Rappelons que nous sommes à l’époque victorienne. L’éducation des jeunes filles passe, entre autres choses, par l’apprentissage par cœur de poèmes didactiques. Alice a donc ce réflexe de réciter des poésies. C’est d’ailleurs la première chose qu’elle fait lorsqu’elle s’aperçoit qu’elle ne sait plus qui elle est. S’apercevant qu’elle récite un poème qu’elle ne connaît pas, sa confusion est extrême. Lorsqu’elle rencontre la Chenille, elle tente de lui faire part de ses inquiétudes. L’animal lui demande alors de réciter « Vous êtes vieux, Père Guillaume », une parodie d’un poème didactique. Le poème qu’elle récite se tient tout à fait, mais étant une parodie, on peut considérer que ce n’est pas le vrai poème. C’est sans doute ce que la chenille tente de faire comprendre à Alice, en lui disant que ce n’est pas du tout cela. Les approximations ou les arrangements avec la réalité se transforment, aux yeux de la Chenille, en une ignorance du début à la fin.
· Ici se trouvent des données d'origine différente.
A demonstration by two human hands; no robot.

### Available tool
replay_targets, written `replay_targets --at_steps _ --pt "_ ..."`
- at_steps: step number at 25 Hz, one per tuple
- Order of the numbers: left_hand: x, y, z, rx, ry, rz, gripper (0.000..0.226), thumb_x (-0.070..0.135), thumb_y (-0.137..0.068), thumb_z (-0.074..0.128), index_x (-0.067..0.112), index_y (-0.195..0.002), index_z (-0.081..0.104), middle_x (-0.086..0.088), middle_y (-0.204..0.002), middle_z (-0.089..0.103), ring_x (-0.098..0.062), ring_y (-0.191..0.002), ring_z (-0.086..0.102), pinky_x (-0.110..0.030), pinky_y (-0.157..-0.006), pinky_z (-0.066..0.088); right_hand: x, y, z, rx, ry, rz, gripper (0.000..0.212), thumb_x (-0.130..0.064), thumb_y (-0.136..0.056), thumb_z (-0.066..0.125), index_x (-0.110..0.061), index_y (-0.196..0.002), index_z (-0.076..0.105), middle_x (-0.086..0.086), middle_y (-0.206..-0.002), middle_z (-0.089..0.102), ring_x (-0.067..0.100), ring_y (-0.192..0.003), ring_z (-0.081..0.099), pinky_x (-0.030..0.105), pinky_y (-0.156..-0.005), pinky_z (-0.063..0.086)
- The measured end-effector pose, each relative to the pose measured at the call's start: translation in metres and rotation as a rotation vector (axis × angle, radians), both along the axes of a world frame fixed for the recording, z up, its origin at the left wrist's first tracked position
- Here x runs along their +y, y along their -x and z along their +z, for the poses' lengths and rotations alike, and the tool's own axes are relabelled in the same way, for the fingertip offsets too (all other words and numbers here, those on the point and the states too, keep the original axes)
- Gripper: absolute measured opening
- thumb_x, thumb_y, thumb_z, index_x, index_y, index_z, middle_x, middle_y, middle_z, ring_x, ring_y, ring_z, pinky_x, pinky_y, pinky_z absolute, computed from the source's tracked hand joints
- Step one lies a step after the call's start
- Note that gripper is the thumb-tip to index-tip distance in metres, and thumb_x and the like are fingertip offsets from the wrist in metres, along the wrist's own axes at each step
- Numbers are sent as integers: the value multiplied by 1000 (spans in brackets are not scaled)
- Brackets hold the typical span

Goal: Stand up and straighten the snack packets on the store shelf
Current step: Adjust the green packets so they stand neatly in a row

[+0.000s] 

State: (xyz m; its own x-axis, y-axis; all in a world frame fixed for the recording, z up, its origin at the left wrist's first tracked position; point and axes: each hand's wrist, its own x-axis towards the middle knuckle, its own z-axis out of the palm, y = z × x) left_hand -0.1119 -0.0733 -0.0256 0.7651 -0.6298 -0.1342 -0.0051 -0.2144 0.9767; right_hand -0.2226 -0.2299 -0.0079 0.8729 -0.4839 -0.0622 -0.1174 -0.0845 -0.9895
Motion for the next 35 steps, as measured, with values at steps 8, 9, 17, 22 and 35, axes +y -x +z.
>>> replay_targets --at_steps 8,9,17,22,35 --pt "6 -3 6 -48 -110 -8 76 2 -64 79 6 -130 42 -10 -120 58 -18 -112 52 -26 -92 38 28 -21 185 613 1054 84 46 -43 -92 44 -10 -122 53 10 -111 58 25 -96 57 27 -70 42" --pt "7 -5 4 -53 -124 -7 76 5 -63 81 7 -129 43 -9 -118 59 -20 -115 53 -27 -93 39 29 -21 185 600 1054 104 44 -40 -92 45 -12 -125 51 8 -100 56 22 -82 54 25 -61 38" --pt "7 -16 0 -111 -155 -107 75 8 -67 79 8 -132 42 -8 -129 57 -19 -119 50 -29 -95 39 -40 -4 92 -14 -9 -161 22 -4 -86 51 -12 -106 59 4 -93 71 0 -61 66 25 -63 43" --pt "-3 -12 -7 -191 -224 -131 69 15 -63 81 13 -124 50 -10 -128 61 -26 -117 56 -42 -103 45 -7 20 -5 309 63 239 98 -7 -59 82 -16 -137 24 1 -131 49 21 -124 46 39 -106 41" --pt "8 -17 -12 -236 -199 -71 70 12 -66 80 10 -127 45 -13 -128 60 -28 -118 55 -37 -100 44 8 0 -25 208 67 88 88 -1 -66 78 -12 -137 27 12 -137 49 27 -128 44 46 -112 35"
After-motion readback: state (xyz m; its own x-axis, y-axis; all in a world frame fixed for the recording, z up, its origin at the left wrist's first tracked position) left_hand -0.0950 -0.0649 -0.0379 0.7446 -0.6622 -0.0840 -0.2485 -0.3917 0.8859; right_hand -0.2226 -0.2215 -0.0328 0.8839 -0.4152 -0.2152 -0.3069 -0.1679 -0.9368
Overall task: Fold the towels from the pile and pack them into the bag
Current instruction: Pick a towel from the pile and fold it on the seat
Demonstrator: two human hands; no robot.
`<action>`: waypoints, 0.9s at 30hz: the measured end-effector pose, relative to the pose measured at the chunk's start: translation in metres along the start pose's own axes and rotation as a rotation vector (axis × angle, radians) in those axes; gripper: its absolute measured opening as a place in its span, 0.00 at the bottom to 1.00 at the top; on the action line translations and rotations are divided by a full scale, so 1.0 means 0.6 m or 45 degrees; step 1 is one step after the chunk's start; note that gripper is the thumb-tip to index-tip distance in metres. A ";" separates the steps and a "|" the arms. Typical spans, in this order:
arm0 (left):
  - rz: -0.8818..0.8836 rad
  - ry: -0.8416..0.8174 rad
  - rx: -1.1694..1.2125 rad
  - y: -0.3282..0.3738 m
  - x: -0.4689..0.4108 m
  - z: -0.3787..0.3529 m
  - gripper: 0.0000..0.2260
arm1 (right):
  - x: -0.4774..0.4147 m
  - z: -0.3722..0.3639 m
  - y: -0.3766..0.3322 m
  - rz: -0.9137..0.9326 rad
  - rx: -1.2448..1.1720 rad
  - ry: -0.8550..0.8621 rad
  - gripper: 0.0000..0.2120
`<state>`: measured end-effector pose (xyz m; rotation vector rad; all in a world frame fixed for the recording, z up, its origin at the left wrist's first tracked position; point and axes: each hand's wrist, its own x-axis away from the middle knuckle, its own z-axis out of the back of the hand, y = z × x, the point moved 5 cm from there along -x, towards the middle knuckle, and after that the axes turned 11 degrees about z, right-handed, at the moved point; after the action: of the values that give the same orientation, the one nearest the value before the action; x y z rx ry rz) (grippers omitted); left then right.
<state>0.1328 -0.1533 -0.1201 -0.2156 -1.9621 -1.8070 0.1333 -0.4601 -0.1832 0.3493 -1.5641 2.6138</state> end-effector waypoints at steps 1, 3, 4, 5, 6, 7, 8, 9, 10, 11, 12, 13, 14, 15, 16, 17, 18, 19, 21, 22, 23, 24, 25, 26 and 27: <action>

Plus tard, le Griffon lui demande de réciter « C’est la voix du flemmard ». Alice se fait alors la remarque que toutes ces créatures aiment à lui faire réciter des leçons. Il est vrai que c’est un leitmotiv dans cette histoire. Elle dit même qu’elle se sent comme à l’école…Comment faut-il prendre cette remarque ? Se sent-elle comme à l’école parce qu’elle a le sentiment d’apprendre quelque chose ? Non sans doute. Ces créatures ne lui apprennent rien qui ressemble à un enseignement. Elles lui apprennent surtout à se remettre en question et à se rabaisser. Elles lui font remarquer qu’elle ne sait pas grand-chose, qu’elle devrait avoir honte de poser telle ou telle question, qu’elle est vraiment bête. Elles n’ont aucun scrupule à se moquer de la petite fille. Serait-ce pour cette raison qu’Alice se sentirait comme à l’école en leur présence ? Lewis Carroll voudrait-il pointer du doigt des méthodes d’enseignement humiliantes ? 

La chenille demande à Alice de lui réciter un poème. Elle se montre ensuite très dure envers la petite fille.